S.C. van Kampen
- Implementation of new diagnostics for tuberculosis: Bridging the gap between global policy and local practice
- Award date
- 10 September 2015
- Number of pages
- Document type
- PhD thesis
- Faculty of Medicine (AMC-UvA)
Tuberculosis (TB) remains a leading cause of morbidity and mortality worldwide with an estimated 9.0 million people who developed TB in 2013, of whom around one-third remained undiagnosed. The release of global guidance on new TB diagnostics has accelerated since 2007, but there remains a gap in local implementation. This thesis investigated the extent of this gap and generated evidence to support implementation of the most recently recommended test for TB and drug-resistant TB, the Xpert MTB/RIF assay.

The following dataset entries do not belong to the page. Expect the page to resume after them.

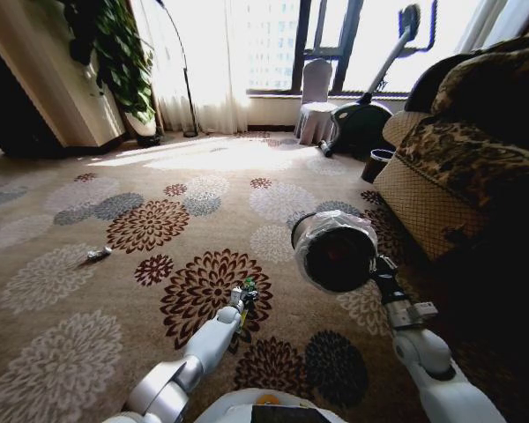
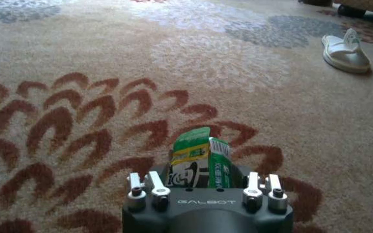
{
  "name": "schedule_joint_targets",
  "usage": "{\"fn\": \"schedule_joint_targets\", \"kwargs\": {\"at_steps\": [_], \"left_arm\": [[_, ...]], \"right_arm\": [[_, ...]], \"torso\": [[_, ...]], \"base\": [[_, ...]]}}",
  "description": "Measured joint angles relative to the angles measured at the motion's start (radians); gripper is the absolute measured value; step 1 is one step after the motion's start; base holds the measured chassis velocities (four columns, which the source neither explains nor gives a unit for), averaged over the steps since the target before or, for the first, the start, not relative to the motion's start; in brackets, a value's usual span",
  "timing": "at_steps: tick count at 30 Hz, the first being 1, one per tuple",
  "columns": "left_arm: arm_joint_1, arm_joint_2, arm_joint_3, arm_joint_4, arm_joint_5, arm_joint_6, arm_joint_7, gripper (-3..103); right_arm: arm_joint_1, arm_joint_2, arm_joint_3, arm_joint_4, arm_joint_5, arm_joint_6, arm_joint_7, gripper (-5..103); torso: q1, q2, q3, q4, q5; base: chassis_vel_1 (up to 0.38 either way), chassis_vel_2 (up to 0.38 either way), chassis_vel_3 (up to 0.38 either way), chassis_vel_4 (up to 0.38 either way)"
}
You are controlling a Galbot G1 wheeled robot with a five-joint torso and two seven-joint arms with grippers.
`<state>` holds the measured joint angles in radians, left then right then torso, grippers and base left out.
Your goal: Pick up the trash from the ground and place it into the trash bin.
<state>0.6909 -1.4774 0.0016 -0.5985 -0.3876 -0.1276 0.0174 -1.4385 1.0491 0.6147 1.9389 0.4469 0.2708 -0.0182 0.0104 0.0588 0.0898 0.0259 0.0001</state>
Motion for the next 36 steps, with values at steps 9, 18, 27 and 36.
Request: {"fn": "schedule_joint_targets", "kwargs": {"at_steps": [9,18,27,36], "left_arm": [[0.002,0.008,-0.017,0.001,-0.018,0.02,0.003,38],[0.041,0.045,-0.017,-0.083,-0.046,0.037,0.0,6],[0.238,0.168,-0.062,-0.475,-0.097,0.043,-0.028,0],[0.503,0.316,-0.177,-0.898,-0.117,-0.177,0.003,0]], "right_arm": [[0.0,0.0,0.0,0.0,0.0,0.0,0.0,0],[0.0,0.0,0.0,0.0,0.0,0.0,0.0,0],[0.0,0.0,0.0,0.0,0.0,0.0,0.0,0],[0.0,0.0,0.0,0.0,0.0,0.0,0.0,0]], "torso": [[0.0,0.0,0.0,-0.0002,-0.0002],[0.0,0.0,0.0,0.0,-0.0002],[0.0,0.0,0.0,0.0,0.0002],[0.0,0.0,0.0,0.0002,-0.0007]], "base": [[0.0,0.0,0.0,0.0],[0.0,0.0,0.0,0.0],[0.0,0.0,0.0,0.0],[0.0,0.0,0.0,0.0]]}}
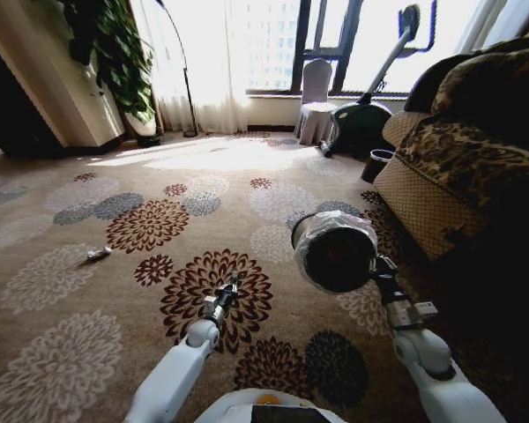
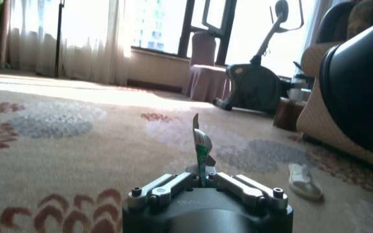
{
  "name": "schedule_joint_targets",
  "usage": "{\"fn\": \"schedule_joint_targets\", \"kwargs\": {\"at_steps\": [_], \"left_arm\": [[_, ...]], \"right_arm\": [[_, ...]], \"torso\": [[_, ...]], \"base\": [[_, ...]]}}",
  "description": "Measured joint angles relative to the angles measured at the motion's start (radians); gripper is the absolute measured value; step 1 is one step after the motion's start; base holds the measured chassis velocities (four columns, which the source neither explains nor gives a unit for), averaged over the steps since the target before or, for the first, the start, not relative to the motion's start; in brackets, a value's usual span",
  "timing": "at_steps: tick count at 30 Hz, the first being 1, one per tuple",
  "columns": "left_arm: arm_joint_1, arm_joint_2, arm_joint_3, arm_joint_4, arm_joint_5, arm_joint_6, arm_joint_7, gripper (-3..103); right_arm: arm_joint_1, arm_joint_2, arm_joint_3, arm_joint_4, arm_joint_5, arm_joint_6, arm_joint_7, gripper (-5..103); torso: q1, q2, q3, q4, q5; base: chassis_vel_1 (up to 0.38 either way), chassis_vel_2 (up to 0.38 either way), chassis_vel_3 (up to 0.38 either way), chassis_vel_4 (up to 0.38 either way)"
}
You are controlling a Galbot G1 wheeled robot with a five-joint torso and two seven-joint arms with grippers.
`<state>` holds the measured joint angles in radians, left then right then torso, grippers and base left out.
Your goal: Pick up the trash from the ground and place it into the trash bin.
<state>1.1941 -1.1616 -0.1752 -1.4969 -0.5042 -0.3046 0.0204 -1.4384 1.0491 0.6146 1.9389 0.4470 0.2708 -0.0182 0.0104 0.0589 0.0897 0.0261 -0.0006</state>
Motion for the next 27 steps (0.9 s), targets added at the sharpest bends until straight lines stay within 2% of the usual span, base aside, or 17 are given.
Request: {"fn": "schedule_joint_targets", "kwargs": {"at_steps": [1,2,3,6,7,9,10,11,12,13,15,17,22,27], "left_arm": [[0.031,0.022,-0.029,-0.05,-0.018,-0.046,0.02,0],[0.047,0.036,-0.047,-0.08,-0.033,-0.069,0.037,0],[0.062,0.06,-0.069,-0.132,-0.067,-0.1,0.078,0],[0.058,0.088,-0.077,-0.2,-0.118,-0.118,0.139,0],[0.046,0.11,-0.076,-0.256,-0.174,-0.12,0.196,0],[0.032,0.142,-0.074,-0.359,-0.279,-0.103,0.294,0],[0.032,0.142,-0.074,-0.359,-0.279,-0.103,0.294,0],[0.03,0.15,-0.074,-0.384,-0.31,-0.094,0.321,0],[0.024,0.168,-0.075,-0.438,-0.376,-0.067,0.381,0],[0.024,0.168,-0.075,-0.438,-0.376,-0.067,0.381,0],[0.001,0.203,-0.071,-0.503,-0.457,-0.027,0.474,0],[-0.019,0.236,-0.067,-0.539,-0.484,0.003,0.536,0],[-0.03,0.251,-0.071,-0.57,-0.487,0.013,0.557,0],[-0.031,0.217,-0.088,-0.56,-0.43,-0.008,0.513,0]], "right_arm": [[0.0,0.0,0.0,0.0,0.0,0.0,0.0,0],[0.0,0.0,0.0,0.0,0.0,0.0,0.0,0],[0.0,0.0,0.0,0.0,0.0,0.0,0.0,0],[0.0,0.0,0.0,0.0,0.0,0.0,0.0,0],[0.0,0.0,0.0,0.0,0.0,0.0,0.0,0],[0.0,0.0,0.0,0.0,0.0,0.0,0.0,0],[0.0,0.0,0.0,0.0,0.0,0.0,0.0,0],[0.0,0.0,0.0,0.0,0.0,0.0,0.0,0],[0.0,0.0,0.0,0.0,0.0,0.0,0.0,0],[0.0,0.0,0.0,0.0,0.0,0.0,0.0,0],[0.0,0.0,0.0,0.0,0.0,0.0,0.0,0],[0.0,0.0,0.0,0.0,0.0,0.0,0.0,0],[0.0,0.0,0.0,0.0,0.0,0.0,0.0,0],[0.0,0.0,0.0,0.0,0.0,0.0,0.0,0]], "torso": [[0.0,0.0,0.0,0.0,0.001],[0.0,0.0,0.0,0.0001,0.001],[0.0,0.0,0.0,0.0002,0.0003],[0.0,0.0,0.0,-0.0001,0.0007],[0.0,0.0,0.0,-0.0005,0.0004],[0.0,0.0,0.0,-0.0009,0.0008],[0.0,0.0,0.0,-0.0009,0.0008],[0.0,0.0,0.0,-0.0008,0.0009],[0.0,0.0,0.0,-0.0005,0.0007],[0.0,0.0,0.0,-0.0005,0.0007],[0.0,0.0,0.0,-0.0001,0.0006],[0.0,0.0,0.0,-0.0003,0.0005],[0.0,0.0,0.0,-0.0004,0.0008],[0.0,0.0,0.0,-0.0001,0.0004]], "base": [[0.0,0.0,0.0,0.0],[0.0,0.0,0.0,0.0],[0.0,0.0,0.0,0.0],[0.0,0.0,0.0,0.0],[0.0,0.0,0.0,0.0],[0.0,0.0,0.0,0.0],[0.0,0.0,0.0,0.0],[0.0,0.0,0.0,0.0],[0.0,0.0,0.0,0.0],[0.0,0.0,0.0,0.0],[0.0,0.0,0.0,0.0],[0.0,0.0,0.0,0.0],[0.0,0.0,0.0,0.0],[0.0,0.0,0.0,0.0]]}}
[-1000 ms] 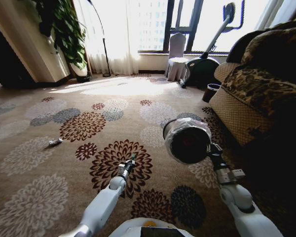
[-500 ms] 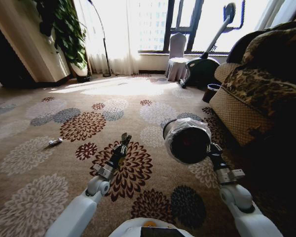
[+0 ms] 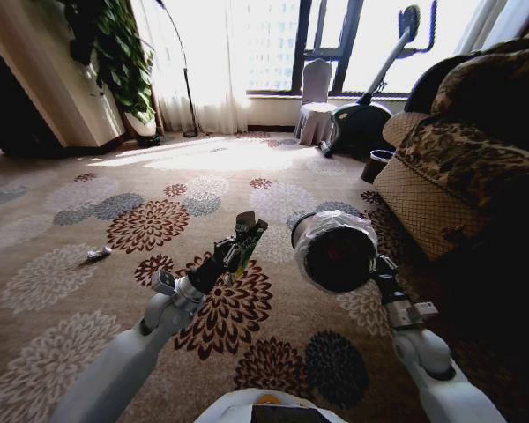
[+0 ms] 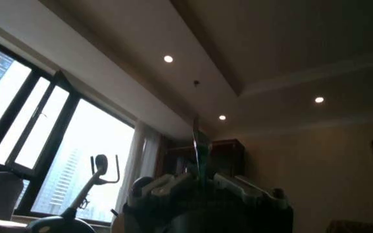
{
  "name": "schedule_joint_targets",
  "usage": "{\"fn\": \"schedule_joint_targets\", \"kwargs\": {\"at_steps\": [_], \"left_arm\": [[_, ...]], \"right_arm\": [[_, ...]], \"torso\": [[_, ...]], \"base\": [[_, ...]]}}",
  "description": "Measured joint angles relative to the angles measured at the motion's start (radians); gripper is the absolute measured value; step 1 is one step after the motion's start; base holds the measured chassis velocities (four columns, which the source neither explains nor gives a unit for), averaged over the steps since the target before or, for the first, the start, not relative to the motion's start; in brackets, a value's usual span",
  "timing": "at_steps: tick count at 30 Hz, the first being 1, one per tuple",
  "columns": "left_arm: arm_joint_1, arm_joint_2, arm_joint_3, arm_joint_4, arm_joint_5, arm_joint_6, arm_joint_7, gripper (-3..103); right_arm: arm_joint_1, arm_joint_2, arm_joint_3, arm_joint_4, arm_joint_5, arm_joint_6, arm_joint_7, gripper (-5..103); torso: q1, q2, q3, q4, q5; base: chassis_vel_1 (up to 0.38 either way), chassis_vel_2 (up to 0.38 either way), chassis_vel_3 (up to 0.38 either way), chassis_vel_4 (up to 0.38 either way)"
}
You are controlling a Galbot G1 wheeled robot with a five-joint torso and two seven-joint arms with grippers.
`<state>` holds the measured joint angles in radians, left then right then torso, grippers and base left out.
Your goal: Pick up the trash from the ground and place it into the trash bin.
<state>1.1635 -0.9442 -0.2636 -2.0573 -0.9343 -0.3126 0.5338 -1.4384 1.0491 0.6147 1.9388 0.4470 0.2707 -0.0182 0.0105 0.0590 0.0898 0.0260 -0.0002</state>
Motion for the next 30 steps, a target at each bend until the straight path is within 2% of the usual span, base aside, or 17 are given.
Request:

This thesis showed that by 2009 only half of high-burden TB and multidrug-resistant TB countries had started introduction of new TB diagnostic methods and were aware of recent global guidelines. Also, there was substantial lack of published scientific evidence to support the translation of global TB diagnostic policies into local practice. More operational research was needed to provide evidence on scale-up of new TB diagnostics for both local and global policy-makers.
Field studies presented in this thesis found that the introduction of the Xpert MTB/RIF assay was feasible and effective in Indonesia and Kazakhstan, as well as cost-effective in India, South Africa and Uganda. Xpert MTB/RIF helped to start more drug-resistant TB patients on appropriate treatment and initiate treatment earlier than conventional methods. However, under- and over-treatment after diagnosis can undermine the impact of any new test on patient-important outcomes. Future studies should take into account operational aspects that reflect the mismatch between diagnosis and treatment, including patient drop-out rates, diagnostic delays, clinical decision-making processes and rates of empirical treatment.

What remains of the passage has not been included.